**To do**
Please transcribe exactly, and only, the lines of the data below between the line holding "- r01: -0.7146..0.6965" and the line holding "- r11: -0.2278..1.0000", inclusive.

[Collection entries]
::::

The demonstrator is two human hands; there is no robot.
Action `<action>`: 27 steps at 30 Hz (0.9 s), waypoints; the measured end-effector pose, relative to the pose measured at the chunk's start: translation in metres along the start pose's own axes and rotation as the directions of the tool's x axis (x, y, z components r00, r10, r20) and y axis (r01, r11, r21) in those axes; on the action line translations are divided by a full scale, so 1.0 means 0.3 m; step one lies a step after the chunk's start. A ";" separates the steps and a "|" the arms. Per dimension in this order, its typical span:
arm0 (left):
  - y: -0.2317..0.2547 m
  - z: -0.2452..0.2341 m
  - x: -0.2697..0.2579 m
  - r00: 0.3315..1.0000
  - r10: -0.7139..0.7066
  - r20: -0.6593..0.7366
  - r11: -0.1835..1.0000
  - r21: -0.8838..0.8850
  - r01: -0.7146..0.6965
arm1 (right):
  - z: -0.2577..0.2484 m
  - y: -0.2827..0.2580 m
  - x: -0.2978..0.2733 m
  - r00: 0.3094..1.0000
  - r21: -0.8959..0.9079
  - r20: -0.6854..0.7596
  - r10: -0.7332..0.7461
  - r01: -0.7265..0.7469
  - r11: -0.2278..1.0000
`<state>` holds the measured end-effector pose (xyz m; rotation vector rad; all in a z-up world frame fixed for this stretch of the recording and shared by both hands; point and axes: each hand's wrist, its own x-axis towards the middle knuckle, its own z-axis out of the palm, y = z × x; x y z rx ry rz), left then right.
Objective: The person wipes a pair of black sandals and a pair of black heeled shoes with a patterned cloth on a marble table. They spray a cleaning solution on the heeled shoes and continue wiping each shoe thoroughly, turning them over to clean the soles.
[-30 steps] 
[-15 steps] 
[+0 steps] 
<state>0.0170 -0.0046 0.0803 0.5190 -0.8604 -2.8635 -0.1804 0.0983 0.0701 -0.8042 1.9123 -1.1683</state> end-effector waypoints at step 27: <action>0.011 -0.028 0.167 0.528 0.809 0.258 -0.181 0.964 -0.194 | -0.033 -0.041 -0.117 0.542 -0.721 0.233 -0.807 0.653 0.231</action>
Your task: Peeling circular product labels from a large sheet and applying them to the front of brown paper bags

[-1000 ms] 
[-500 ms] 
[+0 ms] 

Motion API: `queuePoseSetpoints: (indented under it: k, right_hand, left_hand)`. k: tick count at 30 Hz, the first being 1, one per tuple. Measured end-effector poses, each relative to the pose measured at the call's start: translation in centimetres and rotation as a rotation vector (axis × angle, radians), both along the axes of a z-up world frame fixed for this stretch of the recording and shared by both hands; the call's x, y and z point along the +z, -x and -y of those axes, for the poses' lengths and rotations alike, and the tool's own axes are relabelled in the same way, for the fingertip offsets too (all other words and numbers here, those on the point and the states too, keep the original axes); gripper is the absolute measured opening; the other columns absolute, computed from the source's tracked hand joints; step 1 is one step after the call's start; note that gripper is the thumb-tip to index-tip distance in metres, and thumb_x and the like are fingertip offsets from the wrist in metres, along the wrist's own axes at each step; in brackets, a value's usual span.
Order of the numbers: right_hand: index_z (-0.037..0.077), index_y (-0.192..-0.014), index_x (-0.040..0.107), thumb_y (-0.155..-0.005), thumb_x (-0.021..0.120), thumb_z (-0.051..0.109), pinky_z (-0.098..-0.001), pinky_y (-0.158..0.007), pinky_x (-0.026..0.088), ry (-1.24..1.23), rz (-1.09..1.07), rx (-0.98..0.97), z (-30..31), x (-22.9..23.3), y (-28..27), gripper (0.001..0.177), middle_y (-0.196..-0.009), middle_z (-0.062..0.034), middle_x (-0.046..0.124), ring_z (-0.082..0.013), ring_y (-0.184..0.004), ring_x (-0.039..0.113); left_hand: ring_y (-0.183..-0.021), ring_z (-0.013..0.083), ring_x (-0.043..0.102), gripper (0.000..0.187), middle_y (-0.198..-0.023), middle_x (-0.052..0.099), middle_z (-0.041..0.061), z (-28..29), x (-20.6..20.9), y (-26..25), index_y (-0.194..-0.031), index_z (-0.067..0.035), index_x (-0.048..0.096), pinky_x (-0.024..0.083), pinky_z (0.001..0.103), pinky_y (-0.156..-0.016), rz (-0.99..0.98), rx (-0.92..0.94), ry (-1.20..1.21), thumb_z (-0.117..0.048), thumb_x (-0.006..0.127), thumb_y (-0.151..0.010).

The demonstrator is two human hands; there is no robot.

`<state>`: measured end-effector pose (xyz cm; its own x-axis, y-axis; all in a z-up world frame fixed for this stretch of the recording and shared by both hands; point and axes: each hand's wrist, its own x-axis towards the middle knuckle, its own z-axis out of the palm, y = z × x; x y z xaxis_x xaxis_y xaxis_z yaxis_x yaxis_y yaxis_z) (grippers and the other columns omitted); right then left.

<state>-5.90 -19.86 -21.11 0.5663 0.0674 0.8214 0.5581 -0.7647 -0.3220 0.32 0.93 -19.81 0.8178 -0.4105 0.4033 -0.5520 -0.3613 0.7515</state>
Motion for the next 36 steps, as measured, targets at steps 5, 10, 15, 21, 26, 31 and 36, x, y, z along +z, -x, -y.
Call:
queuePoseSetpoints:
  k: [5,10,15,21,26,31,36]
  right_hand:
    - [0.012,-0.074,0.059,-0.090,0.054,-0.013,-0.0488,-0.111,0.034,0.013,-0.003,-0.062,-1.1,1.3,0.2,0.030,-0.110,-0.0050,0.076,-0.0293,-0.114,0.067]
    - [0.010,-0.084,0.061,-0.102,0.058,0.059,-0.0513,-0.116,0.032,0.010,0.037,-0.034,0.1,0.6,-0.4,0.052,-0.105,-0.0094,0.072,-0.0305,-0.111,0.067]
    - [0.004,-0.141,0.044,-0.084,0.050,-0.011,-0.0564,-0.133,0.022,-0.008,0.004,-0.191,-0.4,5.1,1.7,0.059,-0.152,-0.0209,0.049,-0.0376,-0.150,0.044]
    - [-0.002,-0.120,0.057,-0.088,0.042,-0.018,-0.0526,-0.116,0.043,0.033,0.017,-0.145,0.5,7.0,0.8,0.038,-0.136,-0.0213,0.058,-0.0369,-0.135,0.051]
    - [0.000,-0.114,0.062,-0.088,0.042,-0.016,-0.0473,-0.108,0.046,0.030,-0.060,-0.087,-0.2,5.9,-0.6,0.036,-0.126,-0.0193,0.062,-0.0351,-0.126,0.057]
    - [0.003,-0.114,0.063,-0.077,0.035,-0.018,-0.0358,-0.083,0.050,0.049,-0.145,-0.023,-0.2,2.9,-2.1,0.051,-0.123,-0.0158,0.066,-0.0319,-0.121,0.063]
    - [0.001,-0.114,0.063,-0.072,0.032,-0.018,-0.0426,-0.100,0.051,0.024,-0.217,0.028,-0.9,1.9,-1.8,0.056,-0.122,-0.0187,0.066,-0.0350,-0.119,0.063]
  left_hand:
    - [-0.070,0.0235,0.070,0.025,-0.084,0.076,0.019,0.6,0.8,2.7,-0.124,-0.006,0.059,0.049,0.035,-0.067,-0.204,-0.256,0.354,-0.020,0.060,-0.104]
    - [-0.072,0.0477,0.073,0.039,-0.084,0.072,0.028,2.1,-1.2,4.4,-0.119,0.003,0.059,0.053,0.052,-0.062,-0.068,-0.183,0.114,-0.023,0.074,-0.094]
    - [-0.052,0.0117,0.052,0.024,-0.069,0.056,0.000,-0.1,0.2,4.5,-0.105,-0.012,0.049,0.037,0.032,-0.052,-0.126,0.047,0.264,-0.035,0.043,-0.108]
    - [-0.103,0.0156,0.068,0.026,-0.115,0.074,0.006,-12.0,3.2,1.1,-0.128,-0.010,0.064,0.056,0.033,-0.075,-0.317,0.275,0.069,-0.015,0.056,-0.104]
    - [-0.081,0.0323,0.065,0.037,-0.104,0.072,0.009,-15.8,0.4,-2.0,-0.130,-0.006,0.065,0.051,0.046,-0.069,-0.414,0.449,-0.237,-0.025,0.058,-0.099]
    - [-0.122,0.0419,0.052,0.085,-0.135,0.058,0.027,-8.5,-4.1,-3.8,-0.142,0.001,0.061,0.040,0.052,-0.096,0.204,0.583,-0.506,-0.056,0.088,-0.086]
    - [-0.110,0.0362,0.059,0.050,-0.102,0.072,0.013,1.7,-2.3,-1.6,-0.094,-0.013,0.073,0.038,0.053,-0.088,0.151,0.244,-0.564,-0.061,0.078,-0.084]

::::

**Response area**
  - r01: -0.7146..0.6965
arm1 (right):
  - z: -0.2577..0.2484 m
  - y: -0.2827..0.2580 m
  - x: -0.2978..0.2733 m
  - r00: 0.3094..1.0000
  - r21: -0.8959..0.9079
  - r20: -0.6854..0.7596
  - r10: -0.7332..0.7461
  - r01: -0.7265..0.7469
  - r11: -0.2278..1.0000

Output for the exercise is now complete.